Депутат допивал рюмочку шартреза.
— Ну да, это я… Господин аббат, этот молодчик разыгрывал вам комедию… Он вовсе не болен, и если вы ему оставили денег, он наверняка после вашего ухода отправился их пропивать. Это горький пьяница и вдобавок отъявленный бунтарь; с утра до ночи он ругает буржуа и кричит, что если бы он еще владел руками, то взорвал бы эту лавочку… К тому же он вовсе не желает поступать в приют, он говорит, что это настоящая тюрьма, где находишься под надзором ханжей, которые заставляют тебя слушать мессу, что это мерзкий монастырь, где запирают двери в девять часов вечера! И сколько таких, как он, предпочитают сохранять свободу, мерзнуть и умирать с голоду!.. Пусть же эти Лавевы подыхают на мостовой, раз они не хотят быть с нами, жить в тепле и сытости в наших приютах!
Генерал и Амадье одобрили его слова кивком головы. Но Дювильяр проявил больше великодушия.
— Нет, нет, человек остается человеком, надо оказать ему помощь, хотя бы и против его воли.
Ева, с отчаянием помышлявшая, что это дело может отнять у нее весь день, начала отговариваться, придумывая благовидные предлоги.
— Уверяю вас, у меня руки связаны. Надеюсь, вы, господин аббат, не сомневаетесь в моих чувствах и в моем добром желании. Но разве я могу сейчас же созвать наш комитет? На это потребуется несколько дней, а без согласия наших дам я не имею права принимать никакого решения, тем более о деле уже рассмотренном.
Но внезапно ее осенило:
— Вот что я вам посоветую предпринять, господин аббат, — немедленно же отправляйтесь к нашему администратору, господину Фонсегу.
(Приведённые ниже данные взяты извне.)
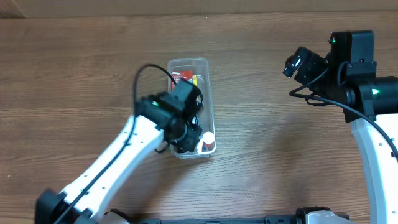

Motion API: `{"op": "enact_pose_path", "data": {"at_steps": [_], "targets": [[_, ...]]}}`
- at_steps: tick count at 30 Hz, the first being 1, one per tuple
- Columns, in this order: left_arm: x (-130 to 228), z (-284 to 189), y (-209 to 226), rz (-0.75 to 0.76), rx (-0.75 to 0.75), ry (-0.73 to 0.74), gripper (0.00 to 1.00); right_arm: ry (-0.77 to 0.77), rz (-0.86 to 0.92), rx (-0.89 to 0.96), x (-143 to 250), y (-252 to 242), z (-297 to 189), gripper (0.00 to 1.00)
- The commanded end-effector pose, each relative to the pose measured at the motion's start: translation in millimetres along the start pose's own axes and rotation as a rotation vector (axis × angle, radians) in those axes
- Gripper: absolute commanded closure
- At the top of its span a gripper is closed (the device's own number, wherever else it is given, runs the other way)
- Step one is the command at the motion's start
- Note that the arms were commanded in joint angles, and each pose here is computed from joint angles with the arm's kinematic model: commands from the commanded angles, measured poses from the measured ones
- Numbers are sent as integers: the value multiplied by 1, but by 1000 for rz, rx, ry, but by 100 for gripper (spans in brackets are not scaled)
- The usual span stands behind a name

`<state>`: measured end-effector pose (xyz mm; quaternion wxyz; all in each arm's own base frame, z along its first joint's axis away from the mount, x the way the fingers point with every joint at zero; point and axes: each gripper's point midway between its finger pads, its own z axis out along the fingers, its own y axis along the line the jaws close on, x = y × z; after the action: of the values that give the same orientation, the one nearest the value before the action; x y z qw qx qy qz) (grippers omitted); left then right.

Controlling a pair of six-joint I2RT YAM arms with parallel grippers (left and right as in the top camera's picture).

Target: Pack container

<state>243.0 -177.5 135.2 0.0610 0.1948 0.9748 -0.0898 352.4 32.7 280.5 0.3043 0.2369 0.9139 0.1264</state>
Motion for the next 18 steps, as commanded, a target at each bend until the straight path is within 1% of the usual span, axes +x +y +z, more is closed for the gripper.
{"op": "enact_pose_path", "data": {"at_steps": [1,4,6,9,12,13,15,16,17,18], "targets": [[-30,-98,32,-84,-106,-256,42,-15,6,-5,-3,1,-4,0],[-23,-157,63,-152,-231,-377,42,-15,6,-5,-3,1,-4,0],[-2,-201,81,-205,-327,-483,42,-15,6,-6,-3,1,-4,0],[39,-244,96,-309,-409,-636,41,-15,6,-6,-3,1,-4,0],[85,-269,103,-416,-422,-783,33,-15,6,-5,-3,1,-4,0],[102,-272,106,-461,-413,-840,29,-15,6,-5,-3,1,-4,0],[122,-266,110,-523,-396,-910,23,-15,6,-5,-3,1,-4,0],[131,-259,113,-555,-388,-942,16,-15,6,-5,-3,1,-4,0],[137,-251,116,-577,-384,-960,4,-15,6,-6,-3,1,-4,0],[140,-243,117,-594,-373,-977,0,-15,6,-6,-3,1,-4,0]]}}
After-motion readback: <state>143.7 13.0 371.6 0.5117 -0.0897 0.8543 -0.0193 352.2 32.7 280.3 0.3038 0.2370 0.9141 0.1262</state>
В экстренных случаях он может действовать самостоятельно, ведь он знает, что наши дамы питают к нему безграничное доверие и одобрят все, что он предпримет.
— Вы застанете Фонсега в парламенте, — с улыбкой добавил Дютейль. — Только заседание обещает быть бурным, и я сомневаюсь, что вам удастся спокойно с ним поговорить.
Пьер, у которого болезненно сжималось сердце, больше не настаивал. Он решил немедленно повидаться с Фонсегом и во что бы то ни стало в этот же день устроить в приют беднягу, страшный образ которого его преследовал. Он пробыл еще несколько минут в салоне, удержанный Жераром, который любезно советовал ему, что лучше всего убедить депутата, указав, какое скверное впечатление произведет эта история, если о ней раструбят революционные газеты. Между тем гости начали расходиться. Генерал перед уходом спросил племянника, увидит ли он его вечером у его матери, г-жи де Кенсак, которая принимала в этот день, на что молодой человек отвечал лишь уклончивым жестом, заметив, что на него смотрят Ева и Камилла. Затем, в свою очередь, ускользнул Амадье, заявив, что спешит по важному делу в суд. Вскоре за ним последовал Дютейль, направлявшийся в парламент.
— Между четырьмя и пятью у Сильвианы, не так ли? — сказал провожавший его барон. — Приходите туда рассказать, какой отзвук будет иметь в парламенте гнусная статья Санье. Все же мне необходимо это знать… Я отправляюсь в департамент изящных искусств договориться насчет Комедии. А потом мне предстоит поездить по городу, повидаться с подрядчиками и уладить одно важное дело общественного значения.
— Хорошо, как всегда, между четырьмя и пятью у Сильвианы, — отвечал депутат и вышел, вновь испытывая тягостное чувство тревоги, опасаясь за исход этой скверной истории с Африканскими железными Дорогами.
Все уже забыли несчастного умирающего Лавева и разбежались во все стороны, подхлестываемые заботами и страстями, вновь попадая под зубья машины, под жернова мельницы, поглощенные водоворотом Парижа, подгоняемые лихорадкой, которая сталкивала их в яростной суматохе, где, спеша обогнать друг друга, попирали ногами тела упавших.
— Мама, значит, ты повезешь нас на прием к принцессе? — спросила Камилла, не спускавшая глаз с матери и Жерара.
— Да, сейчас же… Только я не останусь там с вами, сегодня утром я получила депешу от Сальмона по поводу моего корсета, и мне непременно нужно поехать на примерку к четырем часам.
Голос баронессы слегка дрожал, и девушка была убеждена, что мать лжет.
— Вот как! А я думала, что примерка назначена на завтра… Ну, так мы заедем за тобой в коляске к Сальмону после приема!